-- Problem --
Read the lines below. Copy out any that hold the string "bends".

-- Supplied entries --
────────────────
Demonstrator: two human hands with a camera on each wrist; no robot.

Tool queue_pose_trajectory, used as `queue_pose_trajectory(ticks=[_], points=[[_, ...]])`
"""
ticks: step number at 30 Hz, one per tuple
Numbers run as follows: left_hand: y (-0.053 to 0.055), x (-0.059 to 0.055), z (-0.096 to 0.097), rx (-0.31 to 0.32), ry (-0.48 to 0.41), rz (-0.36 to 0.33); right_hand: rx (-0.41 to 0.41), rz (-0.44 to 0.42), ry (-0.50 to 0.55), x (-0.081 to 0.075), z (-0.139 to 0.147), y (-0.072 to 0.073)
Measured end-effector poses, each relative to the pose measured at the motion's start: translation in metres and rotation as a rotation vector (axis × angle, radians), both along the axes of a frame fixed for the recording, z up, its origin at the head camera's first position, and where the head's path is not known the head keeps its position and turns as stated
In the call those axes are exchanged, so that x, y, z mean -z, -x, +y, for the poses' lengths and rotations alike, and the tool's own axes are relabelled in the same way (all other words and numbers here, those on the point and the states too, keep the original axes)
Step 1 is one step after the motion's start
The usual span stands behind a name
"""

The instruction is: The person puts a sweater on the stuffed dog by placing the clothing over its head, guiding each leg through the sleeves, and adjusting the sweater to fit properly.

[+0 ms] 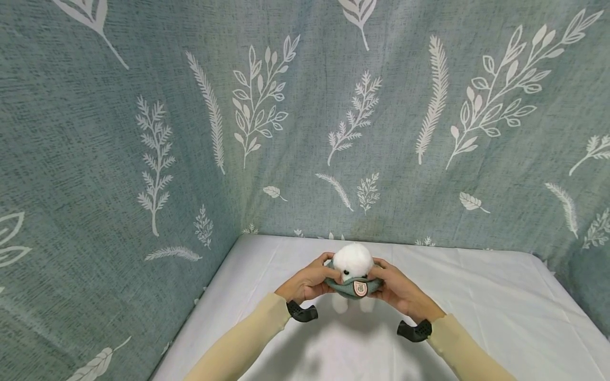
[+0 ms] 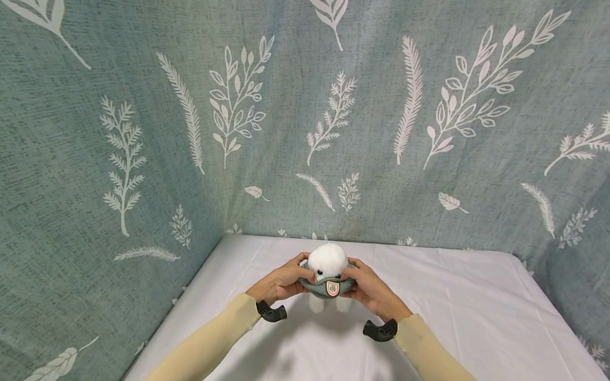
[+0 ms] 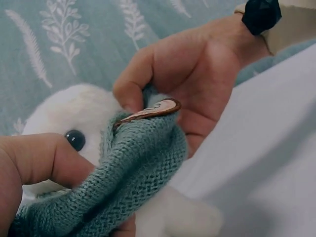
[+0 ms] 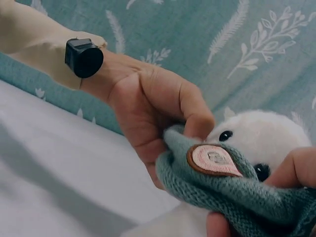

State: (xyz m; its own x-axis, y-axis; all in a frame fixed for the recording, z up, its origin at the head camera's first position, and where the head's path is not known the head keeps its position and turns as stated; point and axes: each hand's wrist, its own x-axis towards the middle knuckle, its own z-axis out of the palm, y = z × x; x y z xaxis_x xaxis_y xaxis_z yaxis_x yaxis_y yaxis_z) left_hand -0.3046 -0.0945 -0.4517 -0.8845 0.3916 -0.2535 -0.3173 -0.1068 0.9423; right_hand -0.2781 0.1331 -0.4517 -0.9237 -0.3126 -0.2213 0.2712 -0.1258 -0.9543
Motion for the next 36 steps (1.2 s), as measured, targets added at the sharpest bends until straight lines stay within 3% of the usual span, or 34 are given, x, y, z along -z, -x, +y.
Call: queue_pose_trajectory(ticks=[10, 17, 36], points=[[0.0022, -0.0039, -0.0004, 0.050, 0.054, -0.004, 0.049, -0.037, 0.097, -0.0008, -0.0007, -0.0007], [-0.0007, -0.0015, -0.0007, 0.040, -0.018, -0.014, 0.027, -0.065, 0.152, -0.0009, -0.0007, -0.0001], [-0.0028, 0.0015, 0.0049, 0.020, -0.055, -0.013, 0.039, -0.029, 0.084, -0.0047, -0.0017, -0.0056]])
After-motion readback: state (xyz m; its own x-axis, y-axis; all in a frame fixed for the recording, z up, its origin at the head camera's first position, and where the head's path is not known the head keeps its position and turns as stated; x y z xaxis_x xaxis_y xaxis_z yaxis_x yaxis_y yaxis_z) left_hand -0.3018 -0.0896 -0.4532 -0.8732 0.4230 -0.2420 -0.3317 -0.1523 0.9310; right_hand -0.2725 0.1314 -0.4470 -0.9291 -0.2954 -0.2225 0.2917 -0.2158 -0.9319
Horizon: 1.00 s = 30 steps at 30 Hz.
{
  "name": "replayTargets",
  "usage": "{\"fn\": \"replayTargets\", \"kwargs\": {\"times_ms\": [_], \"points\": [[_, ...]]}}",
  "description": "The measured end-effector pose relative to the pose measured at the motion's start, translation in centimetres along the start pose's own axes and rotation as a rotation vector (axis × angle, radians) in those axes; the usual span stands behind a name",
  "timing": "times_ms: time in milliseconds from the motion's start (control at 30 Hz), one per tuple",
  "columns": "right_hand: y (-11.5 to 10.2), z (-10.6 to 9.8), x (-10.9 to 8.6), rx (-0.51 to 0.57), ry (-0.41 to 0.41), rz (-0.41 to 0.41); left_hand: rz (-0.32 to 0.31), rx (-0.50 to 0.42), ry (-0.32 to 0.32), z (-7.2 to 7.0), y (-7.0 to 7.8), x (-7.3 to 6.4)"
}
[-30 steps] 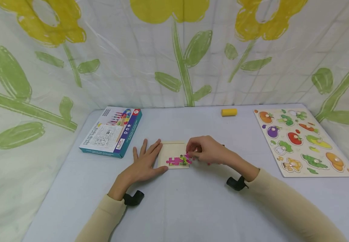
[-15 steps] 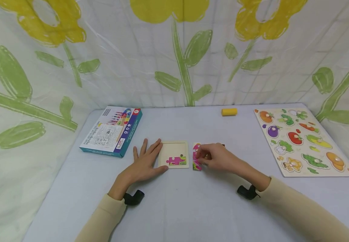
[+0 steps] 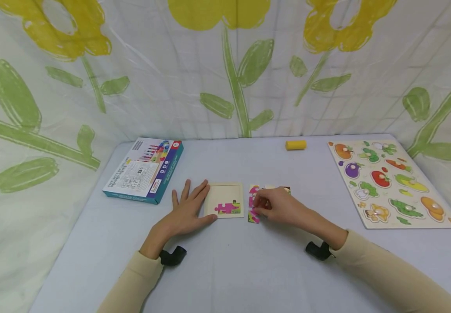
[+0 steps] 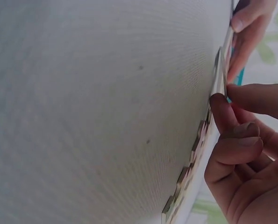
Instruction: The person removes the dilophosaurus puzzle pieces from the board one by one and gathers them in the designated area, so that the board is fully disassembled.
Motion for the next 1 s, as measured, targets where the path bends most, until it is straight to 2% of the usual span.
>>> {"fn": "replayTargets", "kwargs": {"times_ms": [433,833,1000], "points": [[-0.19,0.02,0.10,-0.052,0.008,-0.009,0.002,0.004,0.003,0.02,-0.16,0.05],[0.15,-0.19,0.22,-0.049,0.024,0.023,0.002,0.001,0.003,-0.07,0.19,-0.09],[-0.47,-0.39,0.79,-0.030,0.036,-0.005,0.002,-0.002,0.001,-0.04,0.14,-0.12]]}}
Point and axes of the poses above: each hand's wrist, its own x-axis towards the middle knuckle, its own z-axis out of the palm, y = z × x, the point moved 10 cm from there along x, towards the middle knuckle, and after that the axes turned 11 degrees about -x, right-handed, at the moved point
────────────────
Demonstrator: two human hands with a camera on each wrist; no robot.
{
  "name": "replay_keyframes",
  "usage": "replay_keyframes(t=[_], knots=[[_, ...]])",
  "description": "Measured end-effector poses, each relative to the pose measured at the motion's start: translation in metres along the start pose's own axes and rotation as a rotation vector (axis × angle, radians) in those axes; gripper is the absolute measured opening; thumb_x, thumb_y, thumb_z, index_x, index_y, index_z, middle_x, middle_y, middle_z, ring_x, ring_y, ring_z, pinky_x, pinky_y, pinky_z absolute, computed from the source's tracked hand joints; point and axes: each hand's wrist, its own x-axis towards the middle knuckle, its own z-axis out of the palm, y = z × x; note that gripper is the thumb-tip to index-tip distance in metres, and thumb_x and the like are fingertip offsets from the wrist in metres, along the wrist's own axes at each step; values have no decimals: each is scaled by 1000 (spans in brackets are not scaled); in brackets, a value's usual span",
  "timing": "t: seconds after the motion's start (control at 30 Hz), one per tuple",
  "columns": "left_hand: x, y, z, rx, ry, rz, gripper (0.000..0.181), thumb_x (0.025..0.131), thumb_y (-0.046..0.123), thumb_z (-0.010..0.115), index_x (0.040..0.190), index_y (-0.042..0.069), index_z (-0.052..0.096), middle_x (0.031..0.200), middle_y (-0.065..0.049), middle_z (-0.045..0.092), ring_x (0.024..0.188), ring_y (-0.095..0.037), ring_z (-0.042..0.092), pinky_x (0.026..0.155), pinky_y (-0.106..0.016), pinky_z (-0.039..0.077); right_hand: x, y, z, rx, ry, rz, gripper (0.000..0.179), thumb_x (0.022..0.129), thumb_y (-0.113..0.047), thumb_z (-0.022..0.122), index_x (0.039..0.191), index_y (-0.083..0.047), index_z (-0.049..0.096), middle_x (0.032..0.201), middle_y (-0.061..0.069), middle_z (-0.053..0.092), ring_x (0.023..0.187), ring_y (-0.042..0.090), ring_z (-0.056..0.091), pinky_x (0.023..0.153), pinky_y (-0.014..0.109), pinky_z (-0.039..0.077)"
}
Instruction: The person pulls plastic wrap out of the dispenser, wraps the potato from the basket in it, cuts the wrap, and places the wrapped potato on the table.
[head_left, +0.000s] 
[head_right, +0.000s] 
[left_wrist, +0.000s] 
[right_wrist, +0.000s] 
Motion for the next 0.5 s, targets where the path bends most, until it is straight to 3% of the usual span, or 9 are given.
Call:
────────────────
-- Solution for this exercise --
Motion for the next 36 steps (1.2 s), as measured, targets added at the sharpest bends until straight lines stay within 3% of the usual span, or 34 are given, x, y, z along -z, -x, +y.
Motion for the next 1 s, as measured, targets where the path bends most, until it is straight to 2% of the usual span.
Motion for the next 0.5 s, targets where the path bends most, until it is straight to 3% of the usual span, or 9 are given.

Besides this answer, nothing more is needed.